---------- SOURCE MATERIAL ----------

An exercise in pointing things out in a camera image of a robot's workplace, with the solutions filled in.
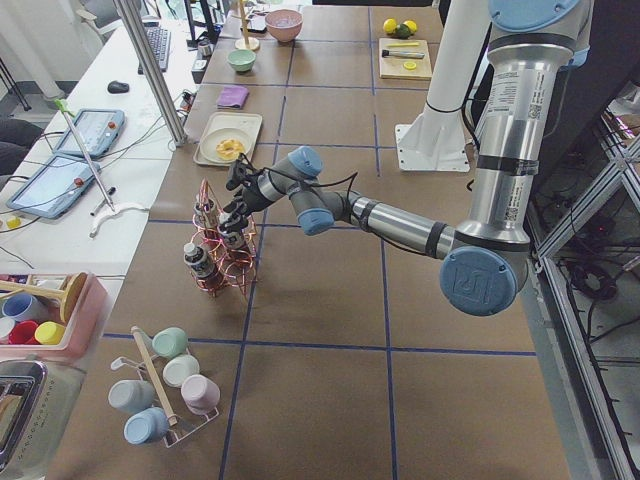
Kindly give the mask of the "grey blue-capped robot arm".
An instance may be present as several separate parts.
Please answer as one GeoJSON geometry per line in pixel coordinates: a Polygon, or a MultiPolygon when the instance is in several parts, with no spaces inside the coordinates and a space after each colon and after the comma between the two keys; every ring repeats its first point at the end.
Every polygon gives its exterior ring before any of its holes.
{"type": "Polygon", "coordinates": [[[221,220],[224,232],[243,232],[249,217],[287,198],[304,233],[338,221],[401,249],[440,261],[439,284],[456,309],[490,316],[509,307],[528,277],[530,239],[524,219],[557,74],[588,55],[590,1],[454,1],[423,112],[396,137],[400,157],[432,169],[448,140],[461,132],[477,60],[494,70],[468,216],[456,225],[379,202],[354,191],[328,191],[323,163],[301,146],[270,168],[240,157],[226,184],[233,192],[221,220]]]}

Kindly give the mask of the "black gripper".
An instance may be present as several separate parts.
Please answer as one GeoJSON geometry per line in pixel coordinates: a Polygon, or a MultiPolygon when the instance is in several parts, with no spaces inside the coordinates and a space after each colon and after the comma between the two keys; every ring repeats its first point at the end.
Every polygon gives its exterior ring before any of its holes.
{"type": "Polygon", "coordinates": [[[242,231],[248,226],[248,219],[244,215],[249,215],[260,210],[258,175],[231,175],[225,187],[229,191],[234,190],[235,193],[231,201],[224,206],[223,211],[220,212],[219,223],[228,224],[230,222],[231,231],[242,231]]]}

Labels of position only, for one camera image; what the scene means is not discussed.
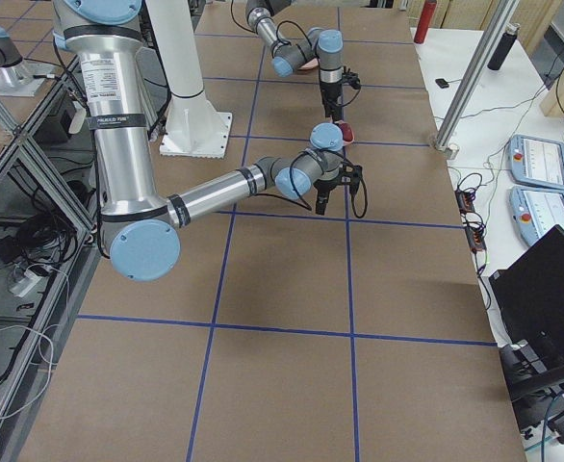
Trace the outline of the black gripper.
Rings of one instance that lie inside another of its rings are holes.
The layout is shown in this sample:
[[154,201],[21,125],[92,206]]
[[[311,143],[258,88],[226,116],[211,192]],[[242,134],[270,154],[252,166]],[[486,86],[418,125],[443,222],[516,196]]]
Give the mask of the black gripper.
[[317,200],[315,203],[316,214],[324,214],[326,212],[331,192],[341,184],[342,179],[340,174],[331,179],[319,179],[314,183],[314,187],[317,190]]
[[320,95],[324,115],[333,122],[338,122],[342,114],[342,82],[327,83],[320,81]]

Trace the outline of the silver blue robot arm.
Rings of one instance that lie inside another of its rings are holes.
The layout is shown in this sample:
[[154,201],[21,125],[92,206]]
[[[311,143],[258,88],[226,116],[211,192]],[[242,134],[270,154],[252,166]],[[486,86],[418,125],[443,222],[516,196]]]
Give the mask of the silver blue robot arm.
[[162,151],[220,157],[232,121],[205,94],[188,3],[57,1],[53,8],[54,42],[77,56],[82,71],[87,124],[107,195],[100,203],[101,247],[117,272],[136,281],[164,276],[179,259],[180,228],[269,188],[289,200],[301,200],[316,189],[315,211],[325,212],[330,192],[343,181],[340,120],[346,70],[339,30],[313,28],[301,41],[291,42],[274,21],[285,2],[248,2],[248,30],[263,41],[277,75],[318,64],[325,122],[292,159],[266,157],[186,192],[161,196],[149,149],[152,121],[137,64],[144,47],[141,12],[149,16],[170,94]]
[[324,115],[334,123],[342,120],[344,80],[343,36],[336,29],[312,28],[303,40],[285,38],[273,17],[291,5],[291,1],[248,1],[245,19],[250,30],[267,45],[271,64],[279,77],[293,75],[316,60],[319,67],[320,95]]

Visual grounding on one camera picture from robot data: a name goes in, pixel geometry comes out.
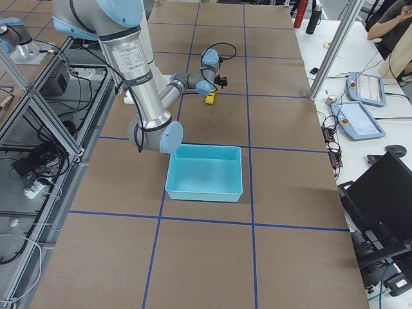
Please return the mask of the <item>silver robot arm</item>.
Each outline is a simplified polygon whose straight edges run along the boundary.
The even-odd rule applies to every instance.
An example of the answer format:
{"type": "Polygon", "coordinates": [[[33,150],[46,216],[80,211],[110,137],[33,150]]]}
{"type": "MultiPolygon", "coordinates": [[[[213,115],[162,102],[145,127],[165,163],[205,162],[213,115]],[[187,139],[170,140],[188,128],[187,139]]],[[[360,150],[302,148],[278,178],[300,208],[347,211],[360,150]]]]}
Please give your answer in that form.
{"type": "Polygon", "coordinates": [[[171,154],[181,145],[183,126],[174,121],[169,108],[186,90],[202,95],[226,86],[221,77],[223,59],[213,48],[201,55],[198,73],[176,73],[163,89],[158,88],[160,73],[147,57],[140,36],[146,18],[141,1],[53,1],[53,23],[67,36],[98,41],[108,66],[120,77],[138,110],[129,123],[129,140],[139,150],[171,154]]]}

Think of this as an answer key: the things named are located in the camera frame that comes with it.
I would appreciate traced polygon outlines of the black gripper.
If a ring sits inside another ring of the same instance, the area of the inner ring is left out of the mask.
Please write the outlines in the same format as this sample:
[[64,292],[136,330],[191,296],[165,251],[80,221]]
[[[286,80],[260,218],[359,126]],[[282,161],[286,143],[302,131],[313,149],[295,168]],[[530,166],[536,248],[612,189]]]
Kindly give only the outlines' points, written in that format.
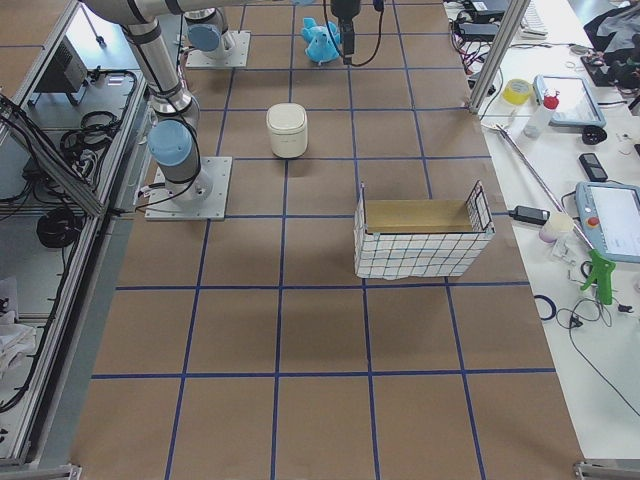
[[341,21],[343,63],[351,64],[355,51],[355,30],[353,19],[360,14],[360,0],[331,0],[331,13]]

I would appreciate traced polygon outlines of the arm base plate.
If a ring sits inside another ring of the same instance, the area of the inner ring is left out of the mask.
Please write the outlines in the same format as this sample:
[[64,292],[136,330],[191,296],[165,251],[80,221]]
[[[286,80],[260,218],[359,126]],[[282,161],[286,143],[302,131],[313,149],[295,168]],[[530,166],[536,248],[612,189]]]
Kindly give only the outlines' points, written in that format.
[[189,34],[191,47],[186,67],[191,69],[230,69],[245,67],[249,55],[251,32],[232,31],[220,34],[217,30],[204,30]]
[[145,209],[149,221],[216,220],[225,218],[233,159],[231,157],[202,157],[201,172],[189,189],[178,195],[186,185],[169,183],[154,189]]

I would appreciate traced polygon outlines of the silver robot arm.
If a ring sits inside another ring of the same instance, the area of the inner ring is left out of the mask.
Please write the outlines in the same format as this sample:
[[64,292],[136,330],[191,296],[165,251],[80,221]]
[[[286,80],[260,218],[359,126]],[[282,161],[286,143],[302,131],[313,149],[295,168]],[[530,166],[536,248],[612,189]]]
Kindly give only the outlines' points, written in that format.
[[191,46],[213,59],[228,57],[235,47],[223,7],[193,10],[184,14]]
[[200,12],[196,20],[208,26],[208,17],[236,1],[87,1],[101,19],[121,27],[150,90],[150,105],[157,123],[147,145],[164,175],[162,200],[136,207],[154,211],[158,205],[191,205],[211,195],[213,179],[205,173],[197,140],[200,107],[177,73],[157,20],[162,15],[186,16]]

----------
---------- SOURCE MATERIAL ----------

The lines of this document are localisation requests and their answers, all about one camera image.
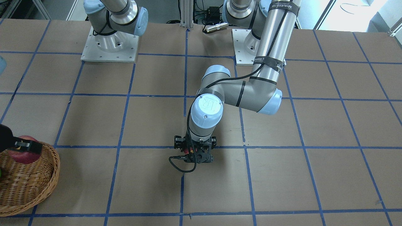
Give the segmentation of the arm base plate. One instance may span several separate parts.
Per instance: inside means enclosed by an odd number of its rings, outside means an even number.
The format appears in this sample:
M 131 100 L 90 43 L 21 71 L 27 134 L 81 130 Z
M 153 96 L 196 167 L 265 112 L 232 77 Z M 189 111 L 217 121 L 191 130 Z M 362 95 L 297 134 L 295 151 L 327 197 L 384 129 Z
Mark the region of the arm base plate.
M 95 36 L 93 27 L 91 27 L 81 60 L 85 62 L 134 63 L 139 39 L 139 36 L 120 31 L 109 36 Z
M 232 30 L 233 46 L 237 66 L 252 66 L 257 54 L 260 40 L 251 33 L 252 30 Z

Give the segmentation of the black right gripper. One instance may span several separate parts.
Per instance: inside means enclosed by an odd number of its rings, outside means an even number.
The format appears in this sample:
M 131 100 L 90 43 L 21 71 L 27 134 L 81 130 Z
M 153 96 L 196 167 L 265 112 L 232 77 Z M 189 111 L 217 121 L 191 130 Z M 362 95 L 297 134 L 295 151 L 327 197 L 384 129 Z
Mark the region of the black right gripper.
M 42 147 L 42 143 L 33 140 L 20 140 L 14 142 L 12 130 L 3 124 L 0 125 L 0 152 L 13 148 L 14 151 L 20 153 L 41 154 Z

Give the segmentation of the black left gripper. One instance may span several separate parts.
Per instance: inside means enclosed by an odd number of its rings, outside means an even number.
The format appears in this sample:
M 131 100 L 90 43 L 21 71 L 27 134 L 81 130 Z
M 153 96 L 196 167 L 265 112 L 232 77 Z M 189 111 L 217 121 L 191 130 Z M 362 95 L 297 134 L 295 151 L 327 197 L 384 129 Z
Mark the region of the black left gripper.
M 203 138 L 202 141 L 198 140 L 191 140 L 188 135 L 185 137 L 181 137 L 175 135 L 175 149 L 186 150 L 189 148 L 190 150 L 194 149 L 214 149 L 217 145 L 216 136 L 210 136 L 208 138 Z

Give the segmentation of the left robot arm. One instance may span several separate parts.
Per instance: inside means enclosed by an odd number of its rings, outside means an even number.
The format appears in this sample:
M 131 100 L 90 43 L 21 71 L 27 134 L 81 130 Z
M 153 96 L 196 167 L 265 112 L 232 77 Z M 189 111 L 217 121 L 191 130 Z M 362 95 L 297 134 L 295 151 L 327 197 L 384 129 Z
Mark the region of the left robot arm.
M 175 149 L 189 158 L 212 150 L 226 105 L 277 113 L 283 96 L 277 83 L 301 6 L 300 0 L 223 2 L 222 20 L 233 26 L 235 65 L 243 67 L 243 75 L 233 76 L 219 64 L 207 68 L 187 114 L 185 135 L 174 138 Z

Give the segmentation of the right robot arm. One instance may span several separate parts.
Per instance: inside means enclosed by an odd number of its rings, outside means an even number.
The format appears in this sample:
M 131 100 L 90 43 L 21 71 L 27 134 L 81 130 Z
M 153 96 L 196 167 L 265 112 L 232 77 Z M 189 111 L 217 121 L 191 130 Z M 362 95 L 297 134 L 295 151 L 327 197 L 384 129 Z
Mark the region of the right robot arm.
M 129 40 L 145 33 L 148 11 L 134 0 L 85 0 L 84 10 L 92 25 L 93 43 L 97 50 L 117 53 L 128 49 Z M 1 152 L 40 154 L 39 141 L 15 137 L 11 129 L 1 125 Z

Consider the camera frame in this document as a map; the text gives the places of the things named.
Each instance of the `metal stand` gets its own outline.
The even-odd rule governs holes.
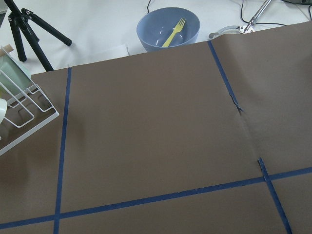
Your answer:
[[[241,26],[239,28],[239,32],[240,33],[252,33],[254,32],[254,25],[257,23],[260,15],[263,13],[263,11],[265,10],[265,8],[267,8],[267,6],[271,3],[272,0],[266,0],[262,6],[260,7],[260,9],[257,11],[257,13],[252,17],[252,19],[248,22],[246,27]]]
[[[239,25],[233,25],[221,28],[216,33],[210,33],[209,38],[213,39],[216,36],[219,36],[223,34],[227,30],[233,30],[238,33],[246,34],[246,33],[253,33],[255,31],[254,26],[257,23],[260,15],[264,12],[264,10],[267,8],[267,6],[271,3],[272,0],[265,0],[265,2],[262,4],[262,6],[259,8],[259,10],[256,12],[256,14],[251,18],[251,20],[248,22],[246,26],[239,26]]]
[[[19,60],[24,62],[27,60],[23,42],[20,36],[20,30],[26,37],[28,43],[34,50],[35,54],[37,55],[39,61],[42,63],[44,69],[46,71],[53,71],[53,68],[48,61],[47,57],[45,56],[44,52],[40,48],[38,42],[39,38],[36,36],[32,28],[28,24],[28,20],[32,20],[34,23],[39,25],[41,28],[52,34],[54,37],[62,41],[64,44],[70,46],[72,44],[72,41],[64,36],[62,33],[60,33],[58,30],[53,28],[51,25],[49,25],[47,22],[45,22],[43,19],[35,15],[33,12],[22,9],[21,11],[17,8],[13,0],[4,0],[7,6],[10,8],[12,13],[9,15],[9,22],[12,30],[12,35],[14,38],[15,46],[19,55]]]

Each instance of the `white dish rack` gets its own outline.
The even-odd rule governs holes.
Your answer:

----------

TASK DIRECTIONS
Where a line above includes "segmentation", copy that line.

OUTPUT OF THE TASK
Give the segmentation of the arm base plate. One instance may span several separate parts.
Give the segmentation of the black right gripper. One instance may span several separate parts.
Give the segmentation of the black left gripper. One instance may span several separate parts.
Give the segmentation of the left robot arm. One instance may span several separate parts.
Give the segmentation of the right robot arm. One instance may span several separate parts.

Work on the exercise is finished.